**Your instructions**
Records follow. Copy every line with "edges".

**Records supplied**
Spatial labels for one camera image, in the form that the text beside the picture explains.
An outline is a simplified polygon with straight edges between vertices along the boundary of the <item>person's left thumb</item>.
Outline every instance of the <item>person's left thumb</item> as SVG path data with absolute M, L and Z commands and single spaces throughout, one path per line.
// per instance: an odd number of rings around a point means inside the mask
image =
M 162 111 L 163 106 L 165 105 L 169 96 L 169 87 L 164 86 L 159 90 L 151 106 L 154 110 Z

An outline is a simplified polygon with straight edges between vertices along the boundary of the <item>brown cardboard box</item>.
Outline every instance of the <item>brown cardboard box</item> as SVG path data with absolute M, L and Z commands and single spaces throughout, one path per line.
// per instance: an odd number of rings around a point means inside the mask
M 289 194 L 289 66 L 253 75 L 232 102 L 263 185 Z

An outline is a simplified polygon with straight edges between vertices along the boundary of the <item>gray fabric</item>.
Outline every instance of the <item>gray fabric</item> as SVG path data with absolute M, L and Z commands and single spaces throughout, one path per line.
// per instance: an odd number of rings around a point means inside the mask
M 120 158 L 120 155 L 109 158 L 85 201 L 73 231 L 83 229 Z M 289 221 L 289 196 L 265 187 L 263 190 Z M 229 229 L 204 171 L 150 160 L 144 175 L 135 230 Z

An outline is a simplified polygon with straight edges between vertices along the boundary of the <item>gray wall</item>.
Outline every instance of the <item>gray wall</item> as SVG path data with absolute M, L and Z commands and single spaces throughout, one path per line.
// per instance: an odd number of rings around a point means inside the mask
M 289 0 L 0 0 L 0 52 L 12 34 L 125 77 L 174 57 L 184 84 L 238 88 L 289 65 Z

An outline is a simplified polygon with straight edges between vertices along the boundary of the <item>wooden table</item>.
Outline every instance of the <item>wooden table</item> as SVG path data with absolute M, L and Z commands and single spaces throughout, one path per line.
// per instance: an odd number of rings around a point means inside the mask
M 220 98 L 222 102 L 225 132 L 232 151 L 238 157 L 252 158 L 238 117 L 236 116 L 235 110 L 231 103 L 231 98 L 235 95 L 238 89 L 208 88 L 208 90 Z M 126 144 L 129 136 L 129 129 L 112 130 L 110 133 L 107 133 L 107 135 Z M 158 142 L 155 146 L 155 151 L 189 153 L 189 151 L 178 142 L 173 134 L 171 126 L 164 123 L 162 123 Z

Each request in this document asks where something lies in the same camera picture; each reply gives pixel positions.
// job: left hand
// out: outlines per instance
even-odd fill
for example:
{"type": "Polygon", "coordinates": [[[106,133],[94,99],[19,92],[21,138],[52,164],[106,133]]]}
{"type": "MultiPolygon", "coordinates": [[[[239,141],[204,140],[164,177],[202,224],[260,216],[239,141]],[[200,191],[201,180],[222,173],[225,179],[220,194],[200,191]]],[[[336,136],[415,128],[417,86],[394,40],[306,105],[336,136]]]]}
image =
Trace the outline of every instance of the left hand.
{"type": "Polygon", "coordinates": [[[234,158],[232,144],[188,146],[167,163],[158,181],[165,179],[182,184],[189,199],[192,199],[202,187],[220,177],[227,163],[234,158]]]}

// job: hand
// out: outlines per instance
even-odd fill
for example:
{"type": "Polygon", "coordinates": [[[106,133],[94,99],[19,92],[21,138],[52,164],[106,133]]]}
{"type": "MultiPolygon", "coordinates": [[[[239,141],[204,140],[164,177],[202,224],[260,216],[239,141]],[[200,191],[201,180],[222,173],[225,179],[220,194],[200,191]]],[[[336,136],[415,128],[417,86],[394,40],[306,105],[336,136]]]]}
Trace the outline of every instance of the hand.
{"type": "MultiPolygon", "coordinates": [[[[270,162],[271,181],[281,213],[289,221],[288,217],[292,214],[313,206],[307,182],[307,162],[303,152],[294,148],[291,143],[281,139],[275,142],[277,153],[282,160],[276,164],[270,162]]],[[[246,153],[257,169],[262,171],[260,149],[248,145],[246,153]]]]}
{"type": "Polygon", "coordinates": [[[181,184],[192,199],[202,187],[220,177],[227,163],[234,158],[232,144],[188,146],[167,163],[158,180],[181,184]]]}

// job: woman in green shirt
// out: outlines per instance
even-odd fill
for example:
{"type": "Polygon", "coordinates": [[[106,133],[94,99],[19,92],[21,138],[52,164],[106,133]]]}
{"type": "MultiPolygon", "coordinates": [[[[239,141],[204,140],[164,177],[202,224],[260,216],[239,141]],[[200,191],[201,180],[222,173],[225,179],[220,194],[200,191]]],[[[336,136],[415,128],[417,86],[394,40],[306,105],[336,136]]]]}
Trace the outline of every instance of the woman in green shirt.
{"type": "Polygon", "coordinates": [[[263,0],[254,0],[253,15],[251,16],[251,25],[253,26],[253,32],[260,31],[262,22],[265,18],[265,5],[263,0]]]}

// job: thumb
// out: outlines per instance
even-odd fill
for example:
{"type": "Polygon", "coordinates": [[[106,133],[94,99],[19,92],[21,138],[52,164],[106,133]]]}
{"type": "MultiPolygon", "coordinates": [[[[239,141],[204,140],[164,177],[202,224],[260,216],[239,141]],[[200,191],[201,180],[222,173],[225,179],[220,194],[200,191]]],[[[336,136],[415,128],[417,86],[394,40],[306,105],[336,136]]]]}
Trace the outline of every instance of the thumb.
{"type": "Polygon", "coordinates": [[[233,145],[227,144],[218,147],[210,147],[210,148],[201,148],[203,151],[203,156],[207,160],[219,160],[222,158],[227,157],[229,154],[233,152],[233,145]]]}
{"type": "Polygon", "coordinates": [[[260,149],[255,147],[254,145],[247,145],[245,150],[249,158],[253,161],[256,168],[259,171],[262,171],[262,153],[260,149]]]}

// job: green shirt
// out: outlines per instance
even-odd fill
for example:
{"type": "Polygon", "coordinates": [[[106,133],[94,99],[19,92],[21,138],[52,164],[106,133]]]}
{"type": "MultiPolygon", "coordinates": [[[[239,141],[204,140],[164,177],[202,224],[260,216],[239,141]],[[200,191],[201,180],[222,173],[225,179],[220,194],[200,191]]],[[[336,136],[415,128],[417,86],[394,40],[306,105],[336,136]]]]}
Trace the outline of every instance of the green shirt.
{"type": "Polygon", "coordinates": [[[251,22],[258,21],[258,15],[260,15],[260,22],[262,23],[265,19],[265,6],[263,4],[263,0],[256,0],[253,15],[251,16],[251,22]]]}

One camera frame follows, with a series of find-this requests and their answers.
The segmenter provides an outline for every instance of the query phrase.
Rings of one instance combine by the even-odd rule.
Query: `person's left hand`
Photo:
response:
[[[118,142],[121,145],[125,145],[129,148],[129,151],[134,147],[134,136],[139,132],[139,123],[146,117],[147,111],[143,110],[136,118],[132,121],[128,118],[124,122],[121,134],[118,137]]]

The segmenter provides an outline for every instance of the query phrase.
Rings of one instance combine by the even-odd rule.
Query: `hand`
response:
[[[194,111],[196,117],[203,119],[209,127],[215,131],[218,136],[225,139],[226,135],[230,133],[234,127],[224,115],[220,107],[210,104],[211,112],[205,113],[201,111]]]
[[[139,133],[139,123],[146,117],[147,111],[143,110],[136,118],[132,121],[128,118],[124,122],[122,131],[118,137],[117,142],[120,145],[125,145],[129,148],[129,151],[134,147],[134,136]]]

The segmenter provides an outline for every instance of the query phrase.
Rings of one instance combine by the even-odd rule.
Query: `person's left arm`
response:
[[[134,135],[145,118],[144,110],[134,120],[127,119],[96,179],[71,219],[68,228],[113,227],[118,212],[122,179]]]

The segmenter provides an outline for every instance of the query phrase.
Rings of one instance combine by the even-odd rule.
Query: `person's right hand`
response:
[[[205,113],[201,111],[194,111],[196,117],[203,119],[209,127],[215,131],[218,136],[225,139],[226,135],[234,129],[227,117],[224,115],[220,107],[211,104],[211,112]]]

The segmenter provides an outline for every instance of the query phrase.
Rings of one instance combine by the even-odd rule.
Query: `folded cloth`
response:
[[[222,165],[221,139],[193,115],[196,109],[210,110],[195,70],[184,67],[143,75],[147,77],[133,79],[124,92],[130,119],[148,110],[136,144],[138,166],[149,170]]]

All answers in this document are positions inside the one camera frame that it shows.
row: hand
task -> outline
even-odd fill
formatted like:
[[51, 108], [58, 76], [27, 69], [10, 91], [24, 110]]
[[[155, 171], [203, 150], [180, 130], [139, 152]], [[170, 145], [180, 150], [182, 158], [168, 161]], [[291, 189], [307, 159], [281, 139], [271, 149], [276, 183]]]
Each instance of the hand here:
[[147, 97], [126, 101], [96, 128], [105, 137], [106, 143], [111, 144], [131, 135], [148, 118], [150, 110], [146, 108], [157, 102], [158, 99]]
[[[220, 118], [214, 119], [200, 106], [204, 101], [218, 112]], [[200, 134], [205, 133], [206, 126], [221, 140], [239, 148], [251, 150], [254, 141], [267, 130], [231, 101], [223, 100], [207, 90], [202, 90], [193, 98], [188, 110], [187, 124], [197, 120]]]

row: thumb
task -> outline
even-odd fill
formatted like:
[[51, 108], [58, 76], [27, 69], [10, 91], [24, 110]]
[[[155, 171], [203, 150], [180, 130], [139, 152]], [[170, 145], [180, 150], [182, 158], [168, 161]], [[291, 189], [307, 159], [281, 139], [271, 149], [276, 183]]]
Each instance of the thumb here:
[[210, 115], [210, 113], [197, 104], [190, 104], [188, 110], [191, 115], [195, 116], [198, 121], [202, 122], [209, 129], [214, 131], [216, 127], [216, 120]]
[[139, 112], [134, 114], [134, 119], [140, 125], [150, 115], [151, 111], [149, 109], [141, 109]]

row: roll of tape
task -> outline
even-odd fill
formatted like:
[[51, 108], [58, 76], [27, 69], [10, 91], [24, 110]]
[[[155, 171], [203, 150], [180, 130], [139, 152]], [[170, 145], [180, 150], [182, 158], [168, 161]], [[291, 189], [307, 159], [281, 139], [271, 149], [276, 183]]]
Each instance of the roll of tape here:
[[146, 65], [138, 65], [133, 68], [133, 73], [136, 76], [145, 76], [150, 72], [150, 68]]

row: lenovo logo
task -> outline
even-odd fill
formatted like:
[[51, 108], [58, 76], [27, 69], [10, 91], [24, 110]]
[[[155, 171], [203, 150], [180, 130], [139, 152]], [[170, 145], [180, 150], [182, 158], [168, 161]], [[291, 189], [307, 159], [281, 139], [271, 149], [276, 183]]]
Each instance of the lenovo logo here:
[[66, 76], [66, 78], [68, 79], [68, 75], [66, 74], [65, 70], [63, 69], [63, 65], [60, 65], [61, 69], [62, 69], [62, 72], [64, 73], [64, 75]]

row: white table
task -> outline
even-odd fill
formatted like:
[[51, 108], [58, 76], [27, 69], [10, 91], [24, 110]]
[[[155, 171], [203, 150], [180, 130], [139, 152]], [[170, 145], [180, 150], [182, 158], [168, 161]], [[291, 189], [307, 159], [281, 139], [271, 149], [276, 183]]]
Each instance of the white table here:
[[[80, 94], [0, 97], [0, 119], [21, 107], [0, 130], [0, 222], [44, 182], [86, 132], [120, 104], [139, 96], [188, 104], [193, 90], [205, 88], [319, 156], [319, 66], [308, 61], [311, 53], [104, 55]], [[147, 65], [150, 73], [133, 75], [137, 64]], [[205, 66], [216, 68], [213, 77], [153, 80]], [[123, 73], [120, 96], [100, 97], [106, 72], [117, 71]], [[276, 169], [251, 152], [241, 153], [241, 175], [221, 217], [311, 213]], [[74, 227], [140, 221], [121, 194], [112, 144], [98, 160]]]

**Response below**
An outline is a simplified polygon with straight edges between vertices along the boundary of the <item>person's left thumb</item>.
An outline is a simplified polygon with straight edges between vertices along the boundary of the <item>brown cardboard box</item>.
An outline is a simplified polygon with straight edges between vertices along the boundary of the <item>gray fabric</item>.
An outline is a simplified polygon with straight edges between vertices along the boundary of the <item>gray wall</item>.
An outline is a simplified polygon with straight edges between vertices along the boundary of the <item>wooden table</item>.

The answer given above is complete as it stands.